If we attend church three out of four Sundays in the month, that’s enough, right?
This kind of thinking (which many Christians have probably fallen into) is really looking at church attendance from the wrong perspective. 
In his article for The Gospel Coalition titled “3 Reasons You Should See Going to Church as a Privilege, Not a Chore,” Trevin Wax explains why we may need to fundamentally change our thinking about church in order to appreciate the great gift that God has given us in being part of His body, a community of fellow believers.
Many of us think about church as something we have to do; it’s another thing to check off our weekly checklists. Our view toward church attendance can begin to be transformed, however, when we consider a few important things that remind us of the privilege of meeting each week specifically to focus on God and His people.
Firstly  it is important to make a habit of meeting with God’s family because if we truly want to grow as Christians, making a habit of fellowshipping with other believers, hearing the Word of God, and worshipping the Lord are the perfect places to begin. Of course, personal Bible study and prayer are integral as well, but worshipping God corporately provides us an unique opportunity to see what God is doing in the lives of His people, both locally and globally.
In Hebrews 10:24-25 God calls His people not to stop meeting together:  “And let us consider how we may spur one another on toward love and good deeds, not giving up meeting together, as some are in the habit of doing, but encouraging one another—and all the more as you see the Day approaching.”
Meeting together each week in church allows us to receive encouragement and also challenges us to encourage others. Jesus calls those who would follow Him to a life of giving up selfishness (Luke 9:23), which in many cases involves giving up our desires to keep all our time to ourselves.
One important aspect of church attendance, then, is for us to interact with other believers and see how God is working in their lives, but still another is to realize that we need church ourselves as Christians and members of the body of Christ.

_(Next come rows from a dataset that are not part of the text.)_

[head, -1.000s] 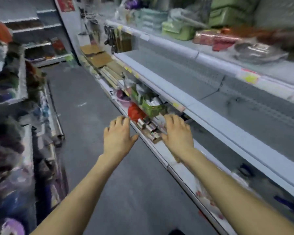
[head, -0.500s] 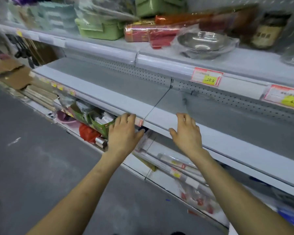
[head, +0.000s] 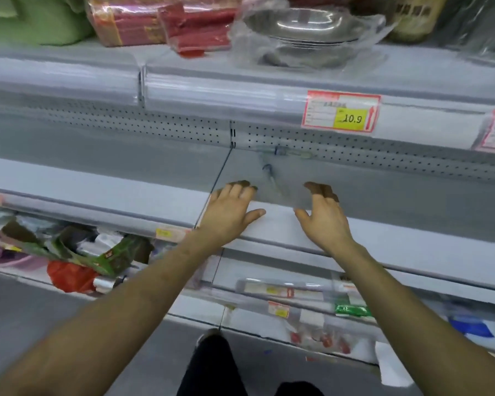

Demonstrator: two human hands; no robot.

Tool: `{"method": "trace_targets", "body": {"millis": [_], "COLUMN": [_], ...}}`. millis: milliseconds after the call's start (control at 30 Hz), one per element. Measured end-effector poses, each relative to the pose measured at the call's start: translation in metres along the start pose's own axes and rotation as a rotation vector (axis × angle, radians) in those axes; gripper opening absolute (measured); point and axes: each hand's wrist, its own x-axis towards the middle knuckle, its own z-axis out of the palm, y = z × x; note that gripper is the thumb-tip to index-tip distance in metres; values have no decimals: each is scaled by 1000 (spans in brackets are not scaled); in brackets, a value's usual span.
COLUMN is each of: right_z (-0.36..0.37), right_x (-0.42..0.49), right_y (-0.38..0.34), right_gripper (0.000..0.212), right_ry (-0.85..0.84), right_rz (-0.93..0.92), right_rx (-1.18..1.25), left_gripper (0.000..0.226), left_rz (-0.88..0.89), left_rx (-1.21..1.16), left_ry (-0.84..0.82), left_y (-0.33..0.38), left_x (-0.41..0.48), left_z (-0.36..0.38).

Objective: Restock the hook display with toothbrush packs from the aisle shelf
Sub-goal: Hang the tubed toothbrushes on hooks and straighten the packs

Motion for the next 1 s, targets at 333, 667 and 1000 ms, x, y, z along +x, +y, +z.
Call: {"method": "trace_targets", "body": {"millis": [333, 667, 1000], "right_z": [39, 48, 73], "right_x": [66, 114, 188], "right_y": [27, 16, 12], "right_gripper": [61, 52, 60], "right_ry": [156, 113, 94], "right_rz": [32, 33, -79], "right_rx": [60, 20, -171], "left_gripper": [68, 38, 35], "left_rz": [327, 486, 264], "left_rx": [21, 24, -91], "left_ry": [-59, 20, -19], "left_y": [-52, -82, -115], "left_x": [134, 138, 119], "left_z": [58, 42, 34]}}
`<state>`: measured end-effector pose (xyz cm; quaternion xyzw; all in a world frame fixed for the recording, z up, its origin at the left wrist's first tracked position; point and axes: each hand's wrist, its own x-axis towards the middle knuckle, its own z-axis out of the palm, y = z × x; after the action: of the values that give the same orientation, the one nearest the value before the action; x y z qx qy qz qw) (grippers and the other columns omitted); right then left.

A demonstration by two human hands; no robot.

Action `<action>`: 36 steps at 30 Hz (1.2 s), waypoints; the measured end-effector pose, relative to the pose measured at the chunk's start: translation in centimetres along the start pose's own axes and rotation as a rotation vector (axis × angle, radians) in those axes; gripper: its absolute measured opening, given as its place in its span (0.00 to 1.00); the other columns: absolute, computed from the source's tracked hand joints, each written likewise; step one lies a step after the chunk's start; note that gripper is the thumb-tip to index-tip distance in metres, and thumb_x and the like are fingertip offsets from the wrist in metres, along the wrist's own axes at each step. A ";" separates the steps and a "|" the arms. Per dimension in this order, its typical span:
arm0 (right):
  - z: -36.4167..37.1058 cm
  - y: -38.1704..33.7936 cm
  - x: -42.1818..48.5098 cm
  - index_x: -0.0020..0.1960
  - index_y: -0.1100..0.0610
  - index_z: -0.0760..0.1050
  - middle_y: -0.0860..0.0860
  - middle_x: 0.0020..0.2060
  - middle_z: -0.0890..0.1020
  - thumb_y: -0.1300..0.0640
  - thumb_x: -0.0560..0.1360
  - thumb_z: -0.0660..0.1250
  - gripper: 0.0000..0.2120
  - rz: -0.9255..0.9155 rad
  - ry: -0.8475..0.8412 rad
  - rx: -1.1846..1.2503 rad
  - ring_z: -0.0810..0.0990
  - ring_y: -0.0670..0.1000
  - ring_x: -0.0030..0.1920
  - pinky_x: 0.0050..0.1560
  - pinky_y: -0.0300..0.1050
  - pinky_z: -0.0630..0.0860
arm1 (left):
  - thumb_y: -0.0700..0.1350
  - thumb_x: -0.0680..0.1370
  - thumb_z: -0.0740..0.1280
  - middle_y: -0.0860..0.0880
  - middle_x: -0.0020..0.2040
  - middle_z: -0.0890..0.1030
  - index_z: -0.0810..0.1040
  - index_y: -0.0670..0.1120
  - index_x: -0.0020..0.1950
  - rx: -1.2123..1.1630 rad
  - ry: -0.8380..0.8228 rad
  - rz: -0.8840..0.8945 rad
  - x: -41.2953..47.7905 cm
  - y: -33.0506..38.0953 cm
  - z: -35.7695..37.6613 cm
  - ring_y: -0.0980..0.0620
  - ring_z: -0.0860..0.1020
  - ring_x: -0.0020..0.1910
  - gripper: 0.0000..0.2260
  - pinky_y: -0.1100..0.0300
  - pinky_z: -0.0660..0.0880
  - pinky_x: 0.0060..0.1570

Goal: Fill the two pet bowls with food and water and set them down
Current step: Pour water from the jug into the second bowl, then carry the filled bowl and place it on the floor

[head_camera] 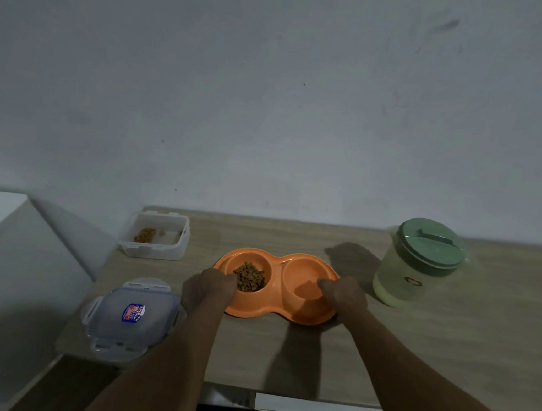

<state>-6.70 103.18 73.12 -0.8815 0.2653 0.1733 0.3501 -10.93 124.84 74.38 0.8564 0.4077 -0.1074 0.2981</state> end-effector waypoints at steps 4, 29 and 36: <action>-0.2 0.2 0.7 0.63 0.64 0.75 0.61 0.57 0.81 0.47 0.74 0.67 0.25 0.005 -0.014 -0.001 0.82 0.63 0.54 0.57 0.57 0.80 | 0.51 0.77 0.64 0.41 0.54 0.81 0.80 0.40 0.58 -0.031 -0.027 0.002 0.4 0.4 -0.3 0.41 0.79 0.53 0.17 0.56 0.71 0.43; -3.7 6.3 -10.0 0.60 0.63 0.75 0.62 0.56 0.80 0.48 0.71 0.72 0.24 0.235 0.357 0.439 0.80 0.64 0.55 0.54 0.60 0.80 | 0.46 0.74 0.69 0.41 0.45 0.79 0.80 0.38 0.54 -0.146 -0.269 0.425 -3.7 3.7 -3.7 0.41 0.80 0.47 0.14 0.53 0.76 0.43; -4.6 13.2 -19.1 0.60 0.66 0.75 0.63 0.55 0.81 0.49 0.72 0.71 0.25 0.414 0.557 0.554 0.82 0.63 0.53 0.49 0.55 0.82 | 0.47 0.72 0.70 0.38 0.53 0.82 0.80 0.37 0.56 -0.031 -0.436 0.660 -9.8 3.2 -1.0 0.39 0.80 0.51 0.17 0.50 0.79 0.50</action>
<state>-29.12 98.41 78.80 -0.6956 0.5570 -0.0821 0.4463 -14.85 117.63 80.70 0.8940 0.0391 -0.1788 0.4090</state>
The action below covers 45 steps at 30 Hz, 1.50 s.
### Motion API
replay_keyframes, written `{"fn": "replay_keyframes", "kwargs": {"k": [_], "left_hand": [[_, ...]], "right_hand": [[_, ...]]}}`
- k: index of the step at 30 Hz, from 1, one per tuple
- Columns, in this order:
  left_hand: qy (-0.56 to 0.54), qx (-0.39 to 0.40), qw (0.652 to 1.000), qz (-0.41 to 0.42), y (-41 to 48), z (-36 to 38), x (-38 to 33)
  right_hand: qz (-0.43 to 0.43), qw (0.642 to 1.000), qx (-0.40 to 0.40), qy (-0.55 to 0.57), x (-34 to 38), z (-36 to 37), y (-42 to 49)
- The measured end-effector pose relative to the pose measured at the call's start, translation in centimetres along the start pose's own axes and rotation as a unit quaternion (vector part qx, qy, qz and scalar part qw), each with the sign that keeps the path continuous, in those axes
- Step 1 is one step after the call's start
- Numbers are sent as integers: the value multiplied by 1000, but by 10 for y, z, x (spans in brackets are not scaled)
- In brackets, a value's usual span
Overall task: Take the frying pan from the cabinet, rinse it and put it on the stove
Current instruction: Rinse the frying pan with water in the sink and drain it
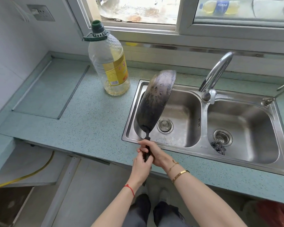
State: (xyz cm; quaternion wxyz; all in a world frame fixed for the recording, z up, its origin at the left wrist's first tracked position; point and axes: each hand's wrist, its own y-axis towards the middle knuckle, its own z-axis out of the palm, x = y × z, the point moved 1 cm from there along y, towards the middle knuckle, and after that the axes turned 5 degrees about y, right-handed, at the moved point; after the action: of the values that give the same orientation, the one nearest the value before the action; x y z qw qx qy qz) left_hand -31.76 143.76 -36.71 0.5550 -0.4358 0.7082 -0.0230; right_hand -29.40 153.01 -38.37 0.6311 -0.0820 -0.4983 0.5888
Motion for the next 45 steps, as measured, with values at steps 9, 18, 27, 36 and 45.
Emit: {"fn": "replay_keyframes", "kwargs": {"k": [9,18,27,36,45], "left_hand": [[39,-28,999,22,5,9,11],[84,-40,993,66,7,15,18],[108,-32,991,71,14,23,21],[114,-26,989,87,16,32,26],[168,-38,982,80,17,32,38]], "right_hand": [[7,1000,1,7,-4,-6,6],[27,999,13,12,-8,-20,8],[63,996,14,62,-5,-30,8],[42,998,-11,-36,-4,-40,9],[-93,983,-82,-138,0,-74,-22]]}}
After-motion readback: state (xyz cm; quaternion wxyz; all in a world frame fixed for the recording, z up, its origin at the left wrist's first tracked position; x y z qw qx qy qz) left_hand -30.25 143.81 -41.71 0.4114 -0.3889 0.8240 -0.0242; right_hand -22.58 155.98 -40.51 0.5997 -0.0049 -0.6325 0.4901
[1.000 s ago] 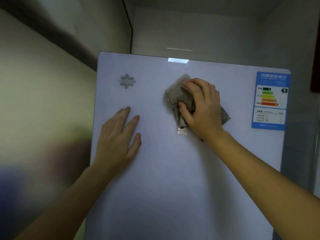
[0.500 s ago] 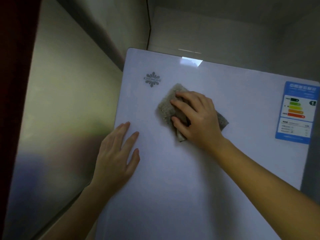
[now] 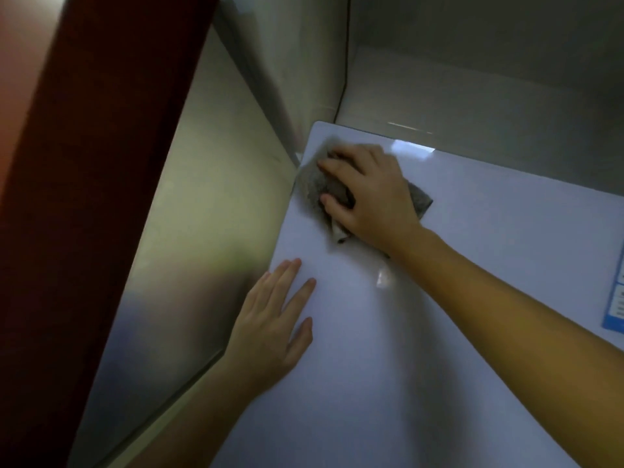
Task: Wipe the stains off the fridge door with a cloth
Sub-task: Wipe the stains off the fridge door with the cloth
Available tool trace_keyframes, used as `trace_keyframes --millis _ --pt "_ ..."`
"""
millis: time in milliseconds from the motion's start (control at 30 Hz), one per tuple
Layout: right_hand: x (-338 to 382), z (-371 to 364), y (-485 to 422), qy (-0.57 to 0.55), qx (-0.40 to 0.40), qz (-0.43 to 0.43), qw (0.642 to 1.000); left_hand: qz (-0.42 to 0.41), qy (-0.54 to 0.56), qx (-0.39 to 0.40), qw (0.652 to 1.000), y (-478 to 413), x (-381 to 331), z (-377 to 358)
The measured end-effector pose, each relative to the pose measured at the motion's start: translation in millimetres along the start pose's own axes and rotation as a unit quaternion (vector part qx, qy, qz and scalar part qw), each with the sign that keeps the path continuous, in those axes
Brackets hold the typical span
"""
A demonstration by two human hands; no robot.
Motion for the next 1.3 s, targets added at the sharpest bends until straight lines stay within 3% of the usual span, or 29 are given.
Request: trace_keyframes --millis 133,233,333,467,567,667,767,833,900,1000,1067,1133,1233,1300 --pt "21 10 55 -0.022 0.034 0.118 0.992 -0.004 0.005 -0.011 1.0 1 0 0" --pt "4 32 78 -0.004 0.02 0.15 0.988 0.001 0.005 -0.012 1.0 1 -1 -1" --pt "-38 54 70 0.039 -0.022 0.075 0.996 0.013 0.005 -0.019 1.0 0 -3 -2" --pt "-79 68 45 0.056 -0.099 -0.129 0.985 0.01 0.005 -0.018 1.0 0 -3 -2" --pt "-64 57 44 0.054 -0.107 -0.17 0.978 0.006 0.0 -0.013 1.0 0 -1 -2" --pt "-19 38 65 0.015 -0.04 -0.019 0.999 0.002 -0.006 -0.015 1.0 -1 -1 -2" --pt "20 32 105 -0.04 0.053 0.183 0.981 0.0 -0.012 -0.014 1.0 -1 -2 0" --pt "14 41 119 -0.044 0.075 0.223 0.971 -0.002 -0.015 -0.011 1.0 -1 -3 0" --pt "-16 57 115 -0.016 0.044 0.18 0.983 0.002 -0.016 -0.005 1.0 -1 -2 -1" --pt "-80 91 95 0.048 -0.031 0.018 0.998 0.016 -0.018 -0.008 1.0 0 -5 -1" --pt "-113 110 91 0.062 -0.065 -0.087 0.992 0.035 -0.02 -0.016 0.999 -2 -10 0" --pt "-125 120 98 0.061 -0.079 -0.14 0.985 0.057 -0.025 -0.019 0.998 -4 -17 0" --pt "-104 114 124 0.047 -0.042 -0.097 0.993 0.07 -0.039 -0.029 0.996 -5 -28 0" --pt "-73 107 153 0.014 0.005 0.033 0.999 0.062 -0.042 -0.027 0.997 -5 -40 -2"
Point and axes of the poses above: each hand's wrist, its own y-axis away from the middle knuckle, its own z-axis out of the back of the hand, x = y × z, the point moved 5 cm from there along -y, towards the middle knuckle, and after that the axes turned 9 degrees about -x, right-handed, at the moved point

Wax notes that Christians in other countries often risk their lives to meet together and worship God. In many places, church attendance is regulated by government or the government imposes certain restrictions on churches. In addition, terrorist groups often target churches in their attacks. often reports on the persecution of Chrisitans who simply want to worship the Lord freely, such as the Chinese Christians who have been jailed, interrogated, and even killed for defying the government’s orders to take down the crosses from their churches or to demolish the buildings entirely.
Why do these Christians still try to meet? Why is worshipping God together worth risking their lives?
They know, like many of us in the Western world have not experienced due to our generally comfortable lives, that Christians need God and we need each other. Having that taken away likely would make us realize what a privilege attending church each week truly is.
“We do not go to church because of guilt. We are the church because of grace,” says Wax.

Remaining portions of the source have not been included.